* What is being asked *
Using the line that has "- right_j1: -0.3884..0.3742" as the starting point, print each line to the end of the material below word for word. Add no other lines.

* Information provided *
- - -
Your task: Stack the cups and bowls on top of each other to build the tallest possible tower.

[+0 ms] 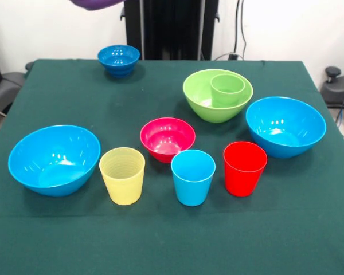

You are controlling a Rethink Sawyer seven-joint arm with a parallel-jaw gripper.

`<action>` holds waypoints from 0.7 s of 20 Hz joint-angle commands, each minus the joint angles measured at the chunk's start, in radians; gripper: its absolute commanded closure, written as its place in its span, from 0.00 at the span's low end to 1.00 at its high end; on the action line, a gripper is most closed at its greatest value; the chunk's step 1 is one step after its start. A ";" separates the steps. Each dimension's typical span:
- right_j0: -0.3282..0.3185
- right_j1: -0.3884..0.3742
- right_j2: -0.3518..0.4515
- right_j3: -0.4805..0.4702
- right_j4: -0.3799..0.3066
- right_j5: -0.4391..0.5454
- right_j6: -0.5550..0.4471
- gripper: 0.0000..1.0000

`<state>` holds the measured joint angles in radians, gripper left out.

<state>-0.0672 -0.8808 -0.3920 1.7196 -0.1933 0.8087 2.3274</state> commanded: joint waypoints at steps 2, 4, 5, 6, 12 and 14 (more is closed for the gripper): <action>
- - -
* Task solution *
- right_j1: -0.3884..0.3742
- right_j2: -0.3518..0.4515
- right_j3: -0.4805..0.4702
- right_j4: -0.3799..0.3066
- right_j5: -0.4391..0.5454
- right_j6: -0.5550..0.4471
- gripper: 0.0000..1.0000

`<state>` holds the measured joint angles in radians, gripper left out.

<state>-0.0672 -0.8808 -0.3920 1.7196 -0.1933 0.8087 2.3274</state> commanded: joint waypoints at steps 2, 4, 5, 6, 12 and 14 (more is closed for the gripper): <action>

The given answer completes the exercise.